#### Brief:
State the count of lines in this material that hold the string "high" and add nothing.
** Opening Records provided block **
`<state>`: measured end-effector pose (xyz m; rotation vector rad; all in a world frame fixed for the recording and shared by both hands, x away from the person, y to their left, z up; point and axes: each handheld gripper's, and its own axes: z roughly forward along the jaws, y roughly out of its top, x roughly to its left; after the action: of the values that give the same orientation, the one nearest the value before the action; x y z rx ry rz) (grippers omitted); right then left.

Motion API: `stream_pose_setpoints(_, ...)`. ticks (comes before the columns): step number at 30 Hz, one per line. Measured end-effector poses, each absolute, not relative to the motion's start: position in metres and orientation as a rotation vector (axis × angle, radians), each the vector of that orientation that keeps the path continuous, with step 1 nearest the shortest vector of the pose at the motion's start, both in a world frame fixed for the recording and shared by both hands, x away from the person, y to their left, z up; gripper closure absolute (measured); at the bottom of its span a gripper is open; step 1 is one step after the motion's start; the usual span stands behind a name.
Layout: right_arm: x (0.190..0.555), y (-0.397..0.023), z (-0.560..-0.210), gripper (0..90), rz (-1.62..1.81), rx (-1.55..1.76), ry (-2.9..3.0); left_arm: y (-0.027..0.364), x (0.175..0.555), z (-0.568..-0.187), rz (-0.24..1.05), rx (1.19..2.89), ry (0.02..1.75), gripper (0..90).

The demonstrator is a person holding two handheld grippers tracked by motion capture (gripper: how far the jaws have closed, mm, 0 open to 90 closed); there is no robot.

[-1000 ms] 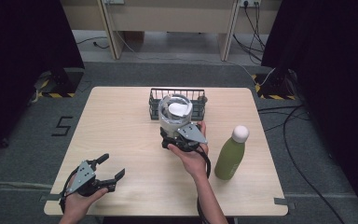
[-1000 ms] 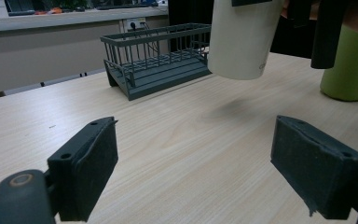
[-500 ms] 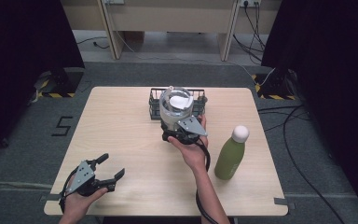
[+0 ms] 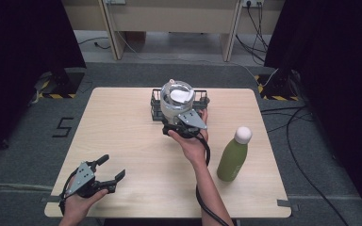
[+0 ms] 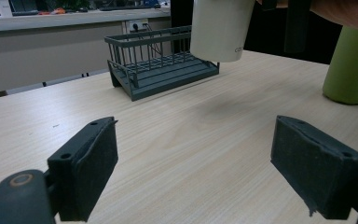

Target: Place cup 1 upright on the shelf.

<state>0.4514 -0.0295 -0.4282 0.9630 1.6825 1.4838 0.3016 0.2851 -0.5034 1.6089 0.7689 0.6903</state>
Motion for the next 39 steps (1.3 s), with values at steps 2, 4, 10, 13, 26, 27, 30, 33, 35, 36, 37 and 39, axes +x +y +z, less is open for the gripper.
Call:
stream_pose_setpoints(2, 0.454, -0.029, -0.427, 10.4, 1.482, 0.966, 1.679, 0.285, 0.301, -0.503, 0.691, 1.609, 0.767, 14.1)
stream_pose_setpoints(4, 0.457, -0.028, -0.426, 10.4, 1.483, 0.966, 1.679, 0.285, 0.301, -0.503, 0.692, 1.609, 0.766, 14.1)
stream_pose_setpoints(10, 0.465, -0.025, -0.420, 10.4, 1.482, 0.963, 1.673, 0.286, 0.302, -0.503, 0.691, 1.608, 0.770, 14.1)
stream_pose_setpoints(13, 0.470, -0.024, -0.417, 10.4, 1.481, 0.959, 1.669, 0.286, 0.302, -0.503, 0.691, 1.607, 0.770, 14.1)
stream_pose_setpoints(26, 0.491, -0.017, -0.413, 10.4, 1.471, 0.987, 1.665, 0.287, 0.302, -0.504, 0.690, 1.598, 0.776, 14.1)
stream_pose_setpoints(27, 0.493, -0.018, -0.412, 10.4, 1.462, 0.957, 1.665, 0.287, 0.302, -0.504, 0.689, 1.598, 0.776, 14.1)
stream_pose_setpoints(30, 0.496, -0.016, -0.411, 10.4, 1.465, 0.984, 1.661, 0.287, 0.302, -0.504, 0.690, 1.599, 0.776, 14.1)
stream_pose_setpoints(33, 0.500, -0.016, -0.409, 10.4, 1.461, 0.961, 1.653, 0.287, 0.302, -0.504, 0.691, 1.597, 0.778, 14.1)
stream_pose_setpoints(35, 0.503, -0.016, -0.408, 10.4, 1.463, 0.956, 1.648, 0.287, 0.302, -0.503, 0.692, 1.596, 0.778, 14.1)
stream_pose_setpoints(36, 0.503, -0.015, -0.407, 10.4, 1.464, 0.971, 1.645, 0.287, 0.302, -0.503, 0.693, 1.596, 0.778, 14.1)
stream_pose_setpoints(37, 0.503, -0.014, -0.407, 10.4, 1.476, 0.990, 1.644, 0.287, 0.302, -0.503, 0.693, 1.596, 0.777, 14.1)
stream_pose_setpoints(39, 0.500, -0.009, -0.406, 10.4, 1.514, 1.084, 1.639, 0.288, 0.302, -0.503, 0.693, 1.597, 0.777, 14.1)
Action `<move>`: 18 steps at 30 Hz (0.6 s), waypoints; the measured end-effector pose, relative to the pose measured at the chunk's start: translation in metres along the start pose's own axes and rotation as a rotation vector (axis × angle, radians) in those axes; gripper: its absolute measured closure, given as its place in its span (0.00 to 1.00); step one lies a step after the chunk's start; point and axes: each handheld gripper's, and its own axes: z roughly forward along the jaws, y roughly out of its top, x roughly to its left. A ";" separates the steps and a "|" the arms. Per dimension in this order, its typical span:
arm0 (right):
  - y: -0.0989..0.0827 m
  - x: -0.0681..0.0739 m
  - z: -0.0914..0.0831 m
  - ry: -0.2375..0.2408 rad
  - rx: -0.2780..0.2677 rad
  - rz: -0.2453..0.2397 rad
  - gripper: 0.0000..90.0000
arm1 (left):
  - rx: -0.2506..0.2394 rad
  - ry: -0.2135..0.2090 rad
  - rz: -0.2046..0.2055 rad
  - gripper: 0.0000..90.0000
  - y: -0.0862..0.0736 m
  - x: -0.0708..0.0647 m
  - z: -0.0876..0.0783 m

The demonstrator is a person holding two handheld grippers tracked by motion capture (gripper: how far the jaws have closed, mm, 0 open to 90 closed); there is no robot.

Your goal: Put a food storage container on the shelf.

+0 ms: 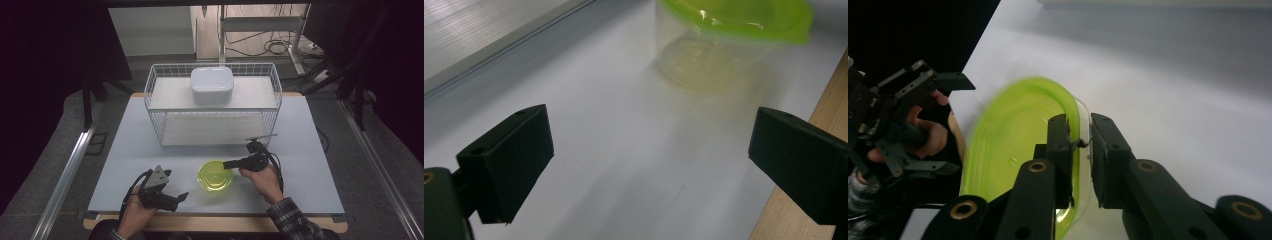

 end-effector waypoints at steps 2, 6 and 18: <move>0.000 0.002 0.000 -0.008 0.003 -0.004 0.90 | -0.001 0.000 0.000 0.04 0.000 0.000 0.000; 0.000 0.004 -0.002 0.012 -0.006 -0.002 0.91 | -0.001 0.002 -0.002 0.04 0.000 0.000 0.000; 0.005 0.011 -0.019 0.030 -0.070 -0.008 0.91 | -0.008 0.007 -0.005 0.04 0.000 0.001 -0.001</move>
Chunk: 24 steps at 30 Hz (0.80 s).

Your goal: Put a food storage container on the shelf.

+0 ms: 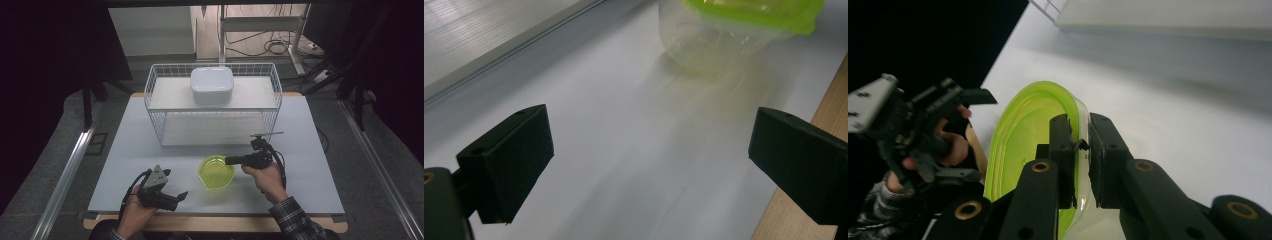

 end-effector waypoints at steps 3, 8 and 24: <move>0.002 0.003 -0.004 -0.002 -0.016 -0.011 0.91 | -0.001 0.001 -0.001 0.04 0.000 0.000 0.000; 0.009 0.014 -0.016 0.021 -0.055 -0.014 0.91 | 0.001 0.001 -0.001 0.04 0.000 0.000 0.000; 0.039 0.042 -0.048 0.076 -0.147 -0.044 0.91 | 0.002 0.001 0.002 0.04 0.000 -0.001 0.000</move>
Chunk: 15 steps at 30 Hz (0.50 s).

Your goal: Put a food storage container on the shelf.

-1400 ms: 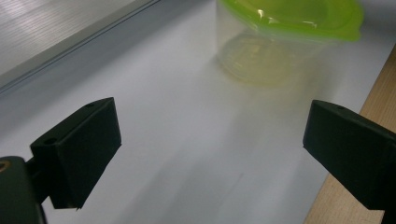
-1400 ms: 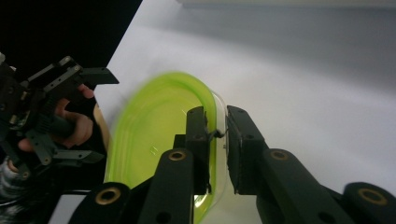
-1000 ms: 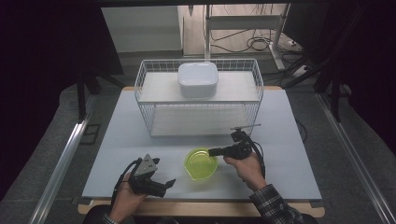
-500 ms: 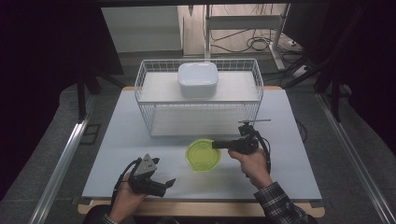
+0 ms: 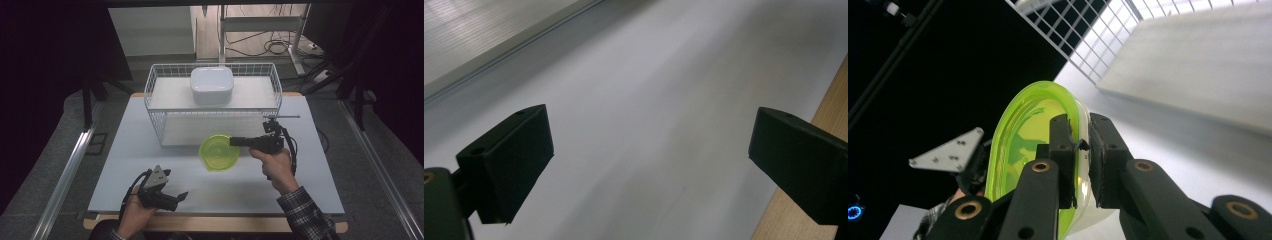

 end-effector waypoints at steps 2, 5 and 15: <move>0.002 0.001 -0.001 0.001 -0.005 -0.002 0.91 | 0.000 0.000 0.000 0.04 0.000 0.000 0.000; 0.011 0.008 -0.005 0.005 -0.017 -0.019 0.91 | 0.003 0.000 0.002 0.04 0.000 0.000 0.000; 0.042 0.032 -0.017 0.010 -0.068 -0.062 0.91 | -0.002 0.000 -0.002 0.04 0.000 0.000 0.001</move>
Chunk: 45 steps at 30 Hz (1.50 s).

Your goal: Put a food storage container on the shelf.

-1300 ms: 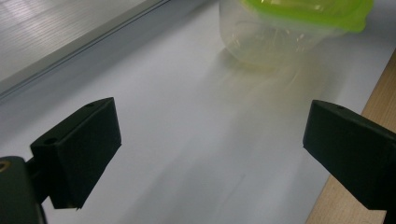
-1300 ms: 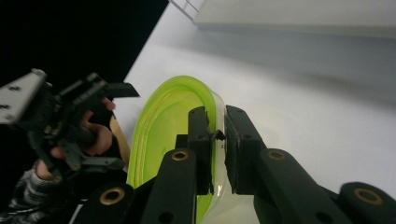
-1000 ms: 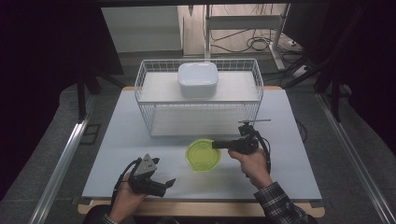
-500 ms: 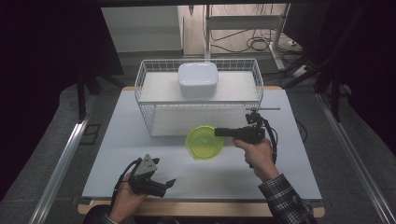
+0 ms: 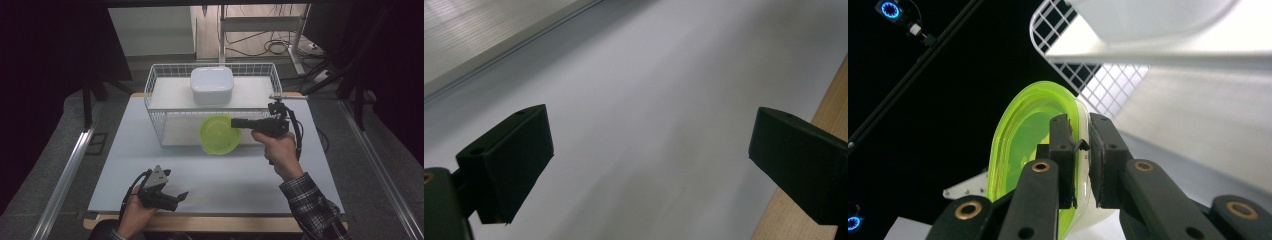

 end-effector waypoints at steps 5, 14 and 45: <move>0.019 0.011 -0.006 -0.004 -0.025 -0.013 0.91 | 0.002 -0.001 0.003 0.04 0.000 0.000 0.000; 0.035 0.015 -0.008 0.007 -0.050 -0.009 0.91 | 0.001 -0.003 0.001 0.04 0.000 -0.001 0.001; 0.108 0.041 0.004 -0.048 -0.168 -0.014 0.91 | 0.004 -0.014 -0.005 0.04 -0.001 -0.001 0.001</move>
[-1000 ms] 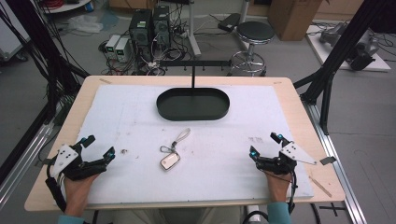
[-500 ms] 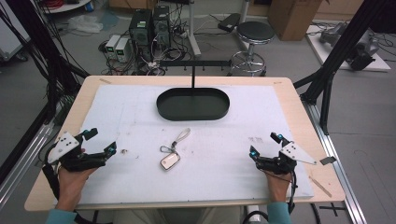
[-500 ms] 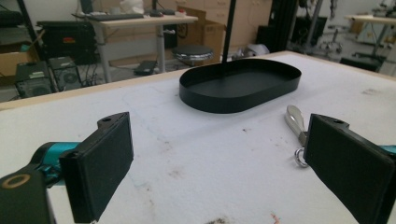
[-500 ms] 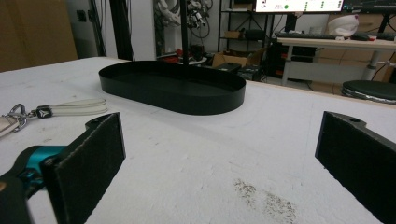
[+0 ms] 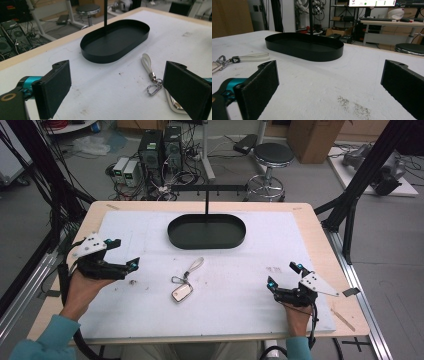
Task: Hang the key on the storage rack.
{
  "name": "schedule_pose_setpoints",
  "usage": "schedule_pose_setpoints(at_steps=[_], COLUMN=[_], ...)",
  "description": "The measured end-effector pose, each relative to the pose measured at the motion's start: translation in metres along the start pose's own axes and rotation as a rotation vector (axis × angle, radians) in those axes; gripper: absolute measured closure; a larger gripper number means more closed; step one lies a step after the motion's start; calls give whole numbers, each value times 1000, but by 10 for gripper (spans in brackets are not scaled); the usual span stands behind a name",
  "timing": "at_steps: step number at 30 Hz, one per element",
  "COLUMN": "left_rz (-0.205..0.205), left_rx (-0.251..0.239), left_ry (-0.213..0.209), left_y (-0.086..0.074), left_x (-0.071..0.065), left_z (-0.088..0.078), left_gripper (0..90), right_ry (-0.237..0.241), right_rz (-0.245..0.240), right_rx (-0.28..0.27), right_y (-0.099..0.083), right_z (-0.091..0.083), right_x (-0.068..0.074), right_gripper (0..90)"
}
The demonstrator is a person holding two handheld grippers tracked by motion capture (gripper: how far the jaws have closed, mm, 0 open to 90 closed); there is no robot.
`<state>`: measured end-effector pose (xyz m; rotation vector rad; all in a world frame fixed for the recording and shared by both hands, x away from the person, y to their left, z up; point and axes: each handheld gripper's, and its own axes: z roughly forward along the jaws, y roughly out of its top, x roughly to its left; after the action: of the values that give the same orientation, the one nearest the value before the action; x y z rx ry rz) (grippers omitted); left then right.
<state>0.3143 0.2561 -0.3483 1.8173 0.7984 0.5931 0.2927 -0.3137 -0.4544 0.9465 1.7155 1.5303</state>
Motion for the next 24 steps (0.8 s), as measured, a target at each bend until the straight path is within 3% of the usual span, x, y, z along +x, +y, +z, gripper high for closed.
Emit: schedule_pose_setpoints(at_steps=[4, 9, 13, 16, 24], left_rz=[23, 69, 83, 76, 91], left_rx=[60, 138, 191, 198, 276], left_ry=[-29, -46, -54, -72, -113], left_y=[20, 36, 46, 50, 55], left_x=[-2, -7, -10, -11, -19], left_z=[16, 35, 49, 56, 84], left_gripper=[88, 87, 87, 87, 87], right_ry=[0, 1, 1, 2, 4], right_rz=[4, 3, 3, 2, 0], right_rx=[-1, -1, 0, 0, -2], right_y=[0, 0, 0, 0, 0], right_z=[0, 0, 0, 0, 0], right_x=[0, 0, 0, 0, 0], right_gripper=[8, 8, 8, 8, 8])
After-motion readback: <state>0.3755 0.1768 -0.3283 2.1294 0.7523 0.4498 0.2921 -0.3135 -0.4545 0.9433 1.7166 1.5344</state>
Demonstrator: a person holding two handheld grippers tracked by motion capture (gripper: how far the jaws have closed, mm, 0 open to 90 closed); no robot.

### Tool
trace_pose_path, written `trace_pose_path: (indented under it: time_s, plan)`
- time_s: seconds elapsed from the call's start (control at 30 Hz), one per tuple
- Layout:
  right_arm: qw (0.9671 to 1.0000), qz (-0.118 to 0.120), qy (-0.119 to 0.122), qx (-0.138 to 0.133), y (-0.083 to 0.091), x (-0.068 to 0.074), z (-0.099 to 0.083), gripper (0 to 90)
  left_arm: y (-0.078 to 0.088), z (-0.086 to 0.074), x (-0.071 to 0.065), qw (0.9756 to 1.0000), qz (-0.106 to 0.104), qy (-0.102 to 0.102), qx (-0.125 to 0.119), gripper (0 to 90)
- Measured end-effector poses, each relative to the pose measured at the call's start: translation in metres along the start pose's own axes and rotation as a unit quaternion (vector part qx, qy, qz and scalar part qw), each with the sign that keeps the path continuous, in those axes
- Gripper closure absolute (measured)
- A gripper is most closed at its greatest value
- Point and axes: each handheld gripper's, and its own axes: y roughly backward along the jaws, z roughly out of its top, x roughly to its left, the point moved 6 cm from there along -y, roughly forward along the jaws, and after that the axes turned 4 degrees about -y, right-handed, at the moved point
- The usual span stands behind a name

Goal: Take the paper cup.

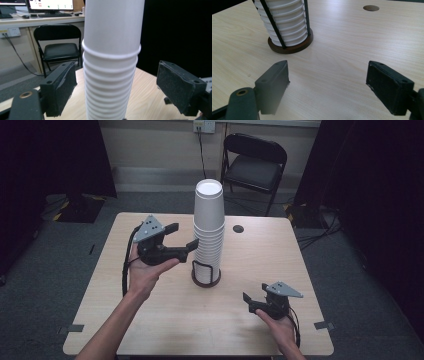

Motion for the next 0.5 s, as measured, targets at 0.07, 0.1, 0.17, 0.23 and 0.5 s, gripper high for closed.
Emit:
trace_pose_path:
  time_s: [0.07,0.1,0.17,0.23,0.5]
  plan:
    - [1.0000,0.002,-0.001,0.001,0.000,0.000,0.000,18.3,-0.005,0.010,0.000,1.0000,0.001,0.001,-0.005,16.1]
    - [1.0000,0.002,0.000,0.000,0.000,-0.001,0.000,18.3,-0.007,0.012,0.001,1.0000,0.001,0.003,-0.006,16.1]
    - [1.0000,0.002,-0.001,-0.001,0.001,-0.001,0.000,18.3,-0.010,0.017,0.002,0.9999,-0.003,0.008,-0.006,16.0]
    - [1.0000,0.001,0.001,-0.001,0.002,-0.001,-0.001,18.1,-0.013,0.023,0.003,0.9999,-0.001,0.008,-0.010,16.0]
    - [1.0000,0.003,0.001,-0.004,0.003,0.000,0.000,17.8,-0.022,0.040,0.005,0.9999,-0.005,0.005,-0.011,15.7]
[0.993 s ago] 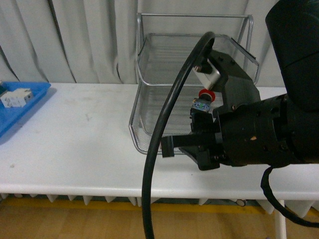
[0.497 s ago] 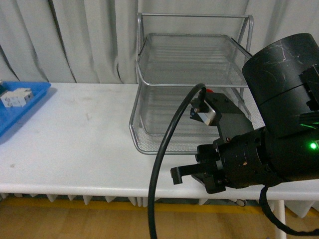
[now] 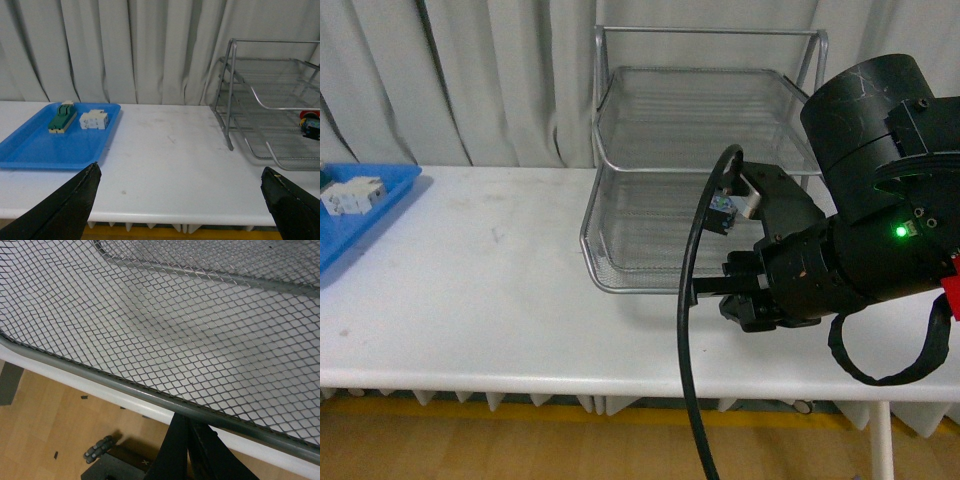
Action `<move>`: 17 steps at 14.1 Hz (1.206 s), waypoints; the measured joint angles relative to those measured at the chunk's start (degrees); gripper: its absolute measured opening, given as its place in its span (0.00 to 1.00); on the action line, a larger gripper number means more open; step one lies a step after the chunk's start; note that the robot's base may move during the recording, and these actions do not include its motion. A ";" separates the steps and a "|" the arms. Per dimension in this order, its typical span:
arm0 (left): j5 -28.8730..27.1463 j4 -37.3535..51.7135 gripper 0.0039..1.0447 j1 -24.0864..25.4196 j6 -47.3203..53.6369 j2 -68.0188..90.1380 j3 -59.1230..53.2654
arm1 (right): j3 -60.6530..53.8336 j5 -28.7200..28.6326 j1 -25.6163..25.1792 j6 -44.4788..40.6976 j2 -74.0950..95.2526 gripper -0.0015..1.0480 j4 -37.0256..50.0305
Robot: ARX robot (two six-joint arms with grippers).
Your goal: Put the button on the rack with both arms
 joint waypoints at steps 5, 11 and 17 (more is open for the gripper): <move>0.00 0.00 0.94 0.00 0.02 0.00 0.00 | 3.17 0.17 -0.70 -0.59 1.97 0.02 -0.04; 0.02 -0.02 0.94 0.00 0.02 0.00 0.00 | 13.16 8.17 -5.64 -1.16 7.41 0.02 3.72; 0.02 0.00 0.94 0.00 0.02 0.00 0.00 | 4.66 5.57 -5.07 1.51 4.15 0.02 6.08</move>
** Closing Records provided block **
#### Final answer:
2